Sunday, April 11, 2010
Dog vs. Mom
I have a new dog. Well, the family has a new dog which means I have a new dog. We are a family with three dogs most of the time, but two suffered untimely deaths within a month. My kids were devastated. My last remaining dog was depressed. (Oddly enough, the vet wouldn’t respond to my repeated requests for Doggie Prozac.)
So we decided to get another dog. And it is exciting. But not so much after traveling from shelter to shelter each weekend. But then we find THE dog: friendly, big, sweet, good looking (we are shallow this way). I even pull the kids out of school an hour early so we can go as a family to the shelter to pick him up.

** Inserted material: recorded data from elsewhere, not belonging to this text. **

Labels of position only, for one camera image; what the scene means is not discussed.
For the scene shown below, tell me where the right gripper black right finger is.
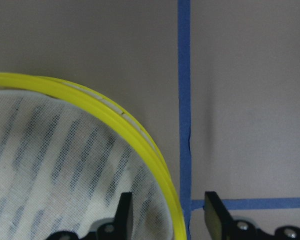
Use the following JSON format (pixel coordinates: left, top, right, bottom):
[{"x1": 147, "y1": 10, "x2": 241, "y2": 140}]
[{"x1": 204, "y1": 191, "x2": 234, "y2": 240}]

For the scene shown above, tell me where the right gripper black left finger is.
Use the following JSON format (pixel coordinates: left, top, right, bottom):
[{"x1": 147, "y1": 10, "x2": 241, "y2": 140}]
[{"x1": 113, "y1": 192, "x2": 133, "y2": 240}]

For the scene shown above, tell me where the white steamer liner cloth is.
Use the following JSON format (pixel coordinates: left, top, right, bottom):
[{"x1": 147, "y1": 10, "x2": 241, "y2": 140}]
[{"x1": 0, "y1": 90, "x2": 174, "y2": 240}]

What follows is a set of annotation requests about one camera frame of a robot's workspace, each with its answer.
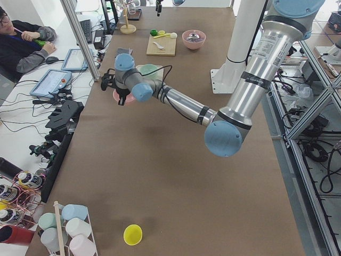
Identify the green lime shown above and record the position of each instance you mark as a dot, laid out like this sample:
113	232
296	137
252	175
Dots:
153	32

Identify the wooden mug tree stand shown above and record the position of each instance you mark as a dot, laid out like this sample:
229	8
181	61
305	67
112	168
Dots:
123	24

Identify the blue teach pendant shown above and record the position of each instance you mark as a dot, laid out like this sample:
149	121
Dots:
74	61
51	83

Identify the bamboo cutting board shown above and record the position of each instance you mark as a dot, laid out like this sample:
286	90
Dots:
168	44

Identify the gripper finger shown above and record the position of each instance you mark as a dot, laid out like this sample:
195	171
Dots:
121	101

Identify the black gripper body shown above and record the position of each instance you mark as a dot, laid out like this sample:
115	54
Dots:
122	93
159	5

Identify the yellow plastic cup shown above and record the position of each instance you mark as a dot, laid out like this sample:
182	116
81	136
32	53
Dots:
133	234

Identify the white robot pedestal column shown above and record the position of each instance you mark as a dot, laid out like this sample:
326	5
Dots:
246	27

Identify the small pink bowl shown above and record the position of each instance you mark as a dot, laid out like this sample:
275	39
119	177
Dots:
129	98

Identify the aluminium frame post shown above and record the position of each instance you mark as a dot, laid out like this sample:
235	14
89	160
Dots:
80	37

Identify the white rabbit tray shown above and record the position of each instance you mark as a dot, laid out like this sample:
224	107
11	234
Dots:
159	73

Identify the seated person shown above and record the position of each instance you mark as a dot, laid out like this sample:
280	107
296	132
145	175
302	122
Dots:
24	46

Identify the yellow plastic knife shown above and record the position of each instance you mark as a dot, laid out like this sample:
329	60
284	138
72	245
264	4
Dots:
163	35

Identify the large pink bowl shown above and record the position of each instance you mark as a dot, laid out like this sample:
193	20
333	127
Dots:
193	45

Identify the white ceramic spoon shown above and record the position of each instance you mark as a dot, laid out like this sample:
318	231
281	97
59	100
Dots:
158	45

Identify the light blue cup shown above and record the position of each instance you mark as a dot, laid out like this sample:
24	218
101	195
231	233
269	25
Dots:
71	211

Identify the pale green cup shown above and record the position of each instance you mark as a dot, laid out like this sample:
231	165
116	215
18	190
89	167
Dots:
47	220

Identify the metal ice scoop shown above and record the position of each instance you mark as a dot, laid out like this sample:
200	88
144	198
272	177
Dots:
194	37

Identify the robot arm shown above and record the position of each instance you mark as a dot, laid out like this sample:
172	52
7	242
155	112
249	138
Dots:
226	129
176	2

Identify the white wire cup rack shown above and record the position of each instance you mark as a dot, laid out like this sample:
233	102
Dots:
73	237

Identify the top green bowl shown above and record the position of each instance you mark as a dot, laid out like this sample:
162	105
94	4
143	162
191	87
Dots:
148	70

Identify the folded grey cloth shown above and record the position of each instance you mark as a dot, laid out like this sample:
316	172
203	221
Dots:
124	51

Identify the white steamed bun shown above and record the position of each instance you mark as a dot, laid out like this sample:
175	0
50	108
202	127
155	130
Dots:
173	35

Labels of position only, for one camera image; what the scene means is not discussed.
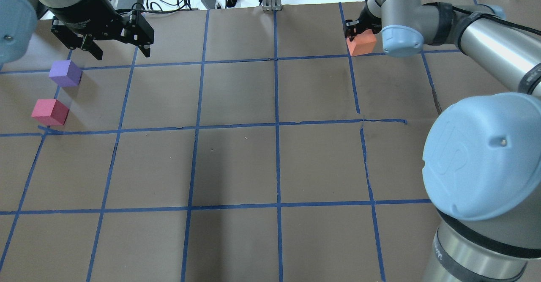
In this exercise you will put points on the red foam cube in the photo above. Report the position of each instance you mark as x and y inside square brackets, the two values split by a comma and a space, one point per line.
[50, 112]

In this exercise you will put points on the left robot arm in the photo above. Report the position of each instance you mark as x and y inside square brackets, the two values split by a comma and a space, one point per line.
[18, 22]

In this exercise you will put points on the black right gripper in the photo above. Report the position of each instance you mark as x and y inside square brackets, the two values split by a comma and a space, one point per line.
[354, 29]

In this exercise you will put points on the purple foam cube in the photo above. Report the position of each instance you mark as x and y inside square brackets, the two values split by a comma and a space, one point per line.
[65, 73]

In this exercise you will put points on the grey small device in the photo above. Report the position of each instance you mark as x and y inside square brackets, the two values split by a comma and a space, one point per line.
[211, 4]

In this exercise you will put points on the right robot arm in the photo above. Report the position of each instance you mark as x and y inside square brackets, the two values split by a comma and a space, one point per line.
[482, 154]

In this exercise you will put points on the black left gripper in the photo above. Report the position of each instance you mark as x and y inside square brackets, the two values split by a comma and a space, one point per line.
[79, 4]

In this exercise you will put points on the orange foam cube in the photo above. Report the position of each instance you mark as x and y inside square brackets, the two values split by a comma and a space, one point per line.
[361, 44]

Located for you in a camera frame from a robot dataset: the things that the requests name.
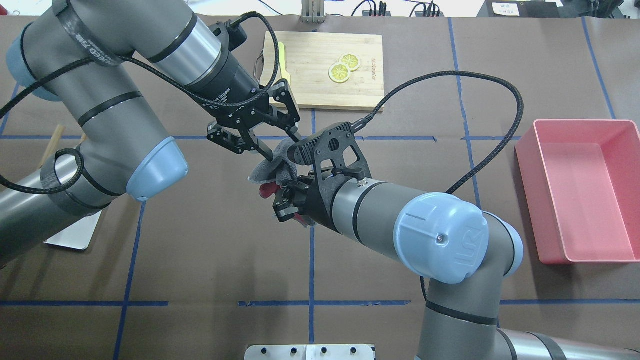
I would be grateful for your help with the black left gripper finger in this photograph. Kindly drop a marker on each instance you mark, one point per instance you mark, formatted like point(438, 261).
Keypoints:
point(291, 129)
point(256, 145)

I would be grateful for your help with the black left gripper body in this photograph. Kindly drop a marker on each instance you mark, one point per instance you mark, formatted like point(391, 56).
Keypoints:
point(226, 85)

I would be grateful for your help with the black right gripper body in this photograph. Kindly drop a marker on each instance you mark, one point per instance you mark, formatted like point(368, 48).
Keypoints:
point(316, 204)

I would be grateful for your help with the grey microfibre cloth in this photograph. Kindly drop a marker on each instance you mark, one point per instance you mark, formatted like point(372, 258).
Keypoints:
point(280, 170)

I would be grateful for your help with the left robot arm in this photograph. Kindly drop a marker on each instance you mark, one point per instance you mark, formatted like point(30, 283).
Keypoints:
point(74, 53)

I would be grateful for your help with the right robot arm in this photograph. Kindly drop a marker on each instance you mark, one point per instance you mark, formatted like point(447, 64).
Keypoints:
point(465, 253)

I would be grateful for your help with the yellow plastic knife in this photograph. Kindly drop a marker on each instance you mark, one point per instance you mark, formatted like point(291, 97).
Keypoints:
point(282, 62)

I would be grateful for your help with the bamboo cutting board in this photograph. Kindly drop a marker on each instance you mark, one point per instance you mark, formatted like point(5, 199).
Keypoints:
point(310, 54)

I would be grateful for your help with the lemon slice lower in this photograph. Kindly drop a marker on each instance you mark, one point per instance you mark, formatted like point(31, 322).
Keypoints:
point(339, 73)

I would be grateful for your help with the lemon slice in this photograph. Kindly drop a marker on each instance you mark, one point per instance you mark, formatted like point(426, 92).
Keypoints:
point(352, 61)
point(339, 73)

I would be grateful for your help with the lemon slice upper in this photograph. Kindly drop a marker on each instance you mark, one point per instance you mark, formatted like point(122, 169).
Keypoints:
point(352, 61)

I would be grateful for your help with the white rack tray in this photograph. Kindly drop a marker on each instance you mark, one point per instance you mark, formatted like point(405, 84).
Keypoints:
point(78, 236)

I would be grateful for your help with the wooden rod far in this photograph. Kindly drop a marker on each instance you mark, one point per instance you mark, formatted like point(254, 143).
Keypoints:
point(53, 143)

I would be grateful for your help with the pink plastic bin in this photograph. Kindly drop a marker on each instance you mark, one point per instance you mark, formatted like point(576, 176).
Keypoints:
point(582, 187)

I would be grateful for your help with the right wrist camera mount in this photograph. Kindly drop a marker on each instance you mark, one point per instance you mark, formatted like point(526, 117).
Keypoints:
point(335, 144)

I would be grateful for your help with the aluminium frame post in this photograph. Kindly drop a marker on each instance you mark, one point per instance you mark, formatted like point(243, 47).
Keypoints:
point(313, 11)

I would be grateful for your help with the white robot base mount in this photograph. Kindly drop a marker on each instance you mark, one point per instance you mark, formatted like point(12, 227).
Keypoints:
point(311, 352)

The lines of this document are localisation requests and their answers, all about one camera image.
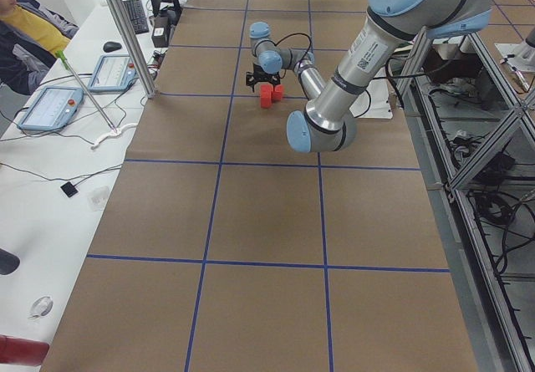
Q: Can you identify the red block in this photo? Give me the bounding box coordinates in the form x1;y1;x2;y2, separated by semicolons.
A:
260;84;273;109

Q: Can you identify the right teach pendant tablet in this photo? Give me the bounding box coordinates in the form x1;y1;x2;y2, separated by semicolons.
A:
88;54;137;94

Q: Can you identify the black keyboard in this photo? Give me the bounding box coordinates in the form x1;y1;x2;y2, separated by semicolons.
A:
123;0;150;34

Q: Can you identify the brown paper table mat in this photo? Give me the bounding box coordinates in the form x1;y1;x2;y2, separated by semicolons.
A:
43;0;477;371

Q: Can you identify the teach pendant tablet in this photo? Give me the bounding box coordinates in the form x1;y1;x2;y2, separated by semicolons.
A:
17;87;84;132
88;54;137;94

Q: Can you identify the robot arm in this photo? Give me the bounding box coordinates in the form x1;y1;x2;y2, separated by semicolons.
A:
246;0;492;153

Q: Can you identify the red cylinder object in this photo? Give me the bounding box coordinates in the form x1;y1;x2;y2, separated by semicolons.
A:
1;335;49;367

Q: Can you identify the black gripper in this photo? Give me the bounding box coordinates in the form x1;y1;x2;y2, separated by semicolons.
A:
245;64;281;88

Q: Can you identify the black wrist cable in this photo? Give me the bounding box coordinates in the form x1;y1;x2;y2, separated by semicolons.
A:
271;33;314;70

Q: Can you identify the left teach pendant tablet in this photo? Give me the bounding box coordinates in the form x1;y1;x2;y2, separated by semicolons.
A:
17;87;84;132

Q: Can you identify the black computer mouse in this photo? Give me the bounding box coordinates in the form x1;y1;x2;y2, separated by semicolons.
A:
103;41;122;53

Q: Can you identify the seated person yellow shirt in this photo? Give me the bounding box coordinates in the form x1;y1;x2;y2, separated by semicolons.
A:
1;0;79;95

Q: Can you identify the aluminium frame post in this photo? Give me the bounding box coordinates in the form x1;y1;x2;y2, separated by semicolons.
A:
106;0;155;99

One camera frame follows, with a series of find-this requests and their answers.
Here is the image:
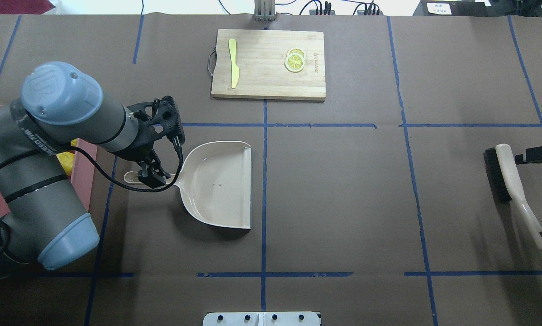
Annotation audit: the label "yellow toy potato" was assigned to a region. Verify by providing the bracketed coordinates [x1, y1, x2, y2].
[56, 150, 75, 177]

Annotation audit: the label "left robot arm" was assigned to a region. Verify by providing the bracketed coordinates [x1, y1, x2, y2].
[0, 61, 185, 276]

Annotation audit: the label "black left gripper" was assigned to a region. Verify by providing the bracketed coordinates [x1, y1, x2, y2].
[114, 96, 185, 188]

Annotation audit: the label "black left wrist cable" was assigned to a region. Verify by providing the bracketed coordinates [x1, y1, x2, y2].
[70, 136, 184, 193]

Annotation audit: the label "aluminium frame post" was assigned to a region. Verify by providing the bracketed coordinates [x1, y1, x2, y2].
[253, 0, 276, 21]

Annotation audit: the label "red plastic bin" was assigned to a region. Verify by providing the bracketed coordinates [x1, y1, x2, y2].
[0, 107, 95, 220]

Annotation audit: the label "beige hand brush black bristles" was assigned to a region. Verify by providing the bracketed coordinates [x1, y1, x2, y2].
[483, 143, 542, 252]

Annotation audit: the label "wooden cutting board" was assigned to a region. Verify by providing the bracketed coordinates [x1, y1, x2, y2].
[211, 29, 327, 101]

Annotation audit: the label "beige plastic dustpan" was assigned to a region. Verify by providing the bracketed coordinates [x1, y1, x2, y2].
[124, 141, 252, 230]

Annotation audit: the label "yellow plastic toy knife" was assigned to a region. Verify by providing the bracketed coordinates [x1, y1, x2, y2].
[228, 38, 240, 89]

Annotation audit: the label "back toy lemon slice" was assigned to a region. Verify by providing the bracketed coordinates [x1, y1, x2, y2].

Then we bring him home. Then I remember how much work a new dog is. Now bear in my mind, I don’t ever feed our dogs. I have children for that. I also don’t pick up poop. Again, the children!
But the training is all Mommy, all the time.
And the walks through the neighborhood. Why is it that all damned dogs think they need to be in the lead? I call my morning walk Resistance Training FOR ME, turning my morning walk into full on, sweaty exercise. And then there is the whole Ninja move when the dog sees a cat. (The Ninja in this visual is supposed to be me – lithe body (oh, it is not a visual, it is a fantasy), knees bent, all senses tuned to the slightest change in the environment.) Of course, he sees the cat, lurches with his full weight and I get whiplash of my arm.
Plus the dog won’t come to me yet (I’m still hopeful for the future however).
So I spend a lot of time on the floor with doggy biscuits. (I don’t know if you’ve read my stories, but I actually don’t ever “get on the floor”.) But they aren’t that appealing to him. So I get off the floor (barely), get a bowl of yogurt, get back down on the floor (there’s whimpering now and yes, it is me) and try to tempt him.
I don’t get on the floor for my fucking kids, but there I am on the floor with a bowl of yogurt pleading with a 55 pounds beast to pleassssse give me some attention.
Then there is the opening of the gate to drive the car in and out. And his mad dash out into the street. And his complete unwillingness to come back home. And my franticness down on the ground, pulling dog biscuits out of my pocket, thinking Shit Shit Shit. I GOTTA get this dog back.
And the grooming. I run a tight ship at my house. (And yes, I can turn coal into diamonds in my ass.) My kids huddle in the house, watching through the window as the dogs writhe as I vigorously brush them with my special grooming tools. (I know the 10 yr old has said to the 7 yo: I’m so glad that isn’t one of us right now.)
Sit, down, come, stay, heel.
Yep it's working about as well as it does on the damned kids. Don't they know it's supposed to be all about Mommy, all of the time?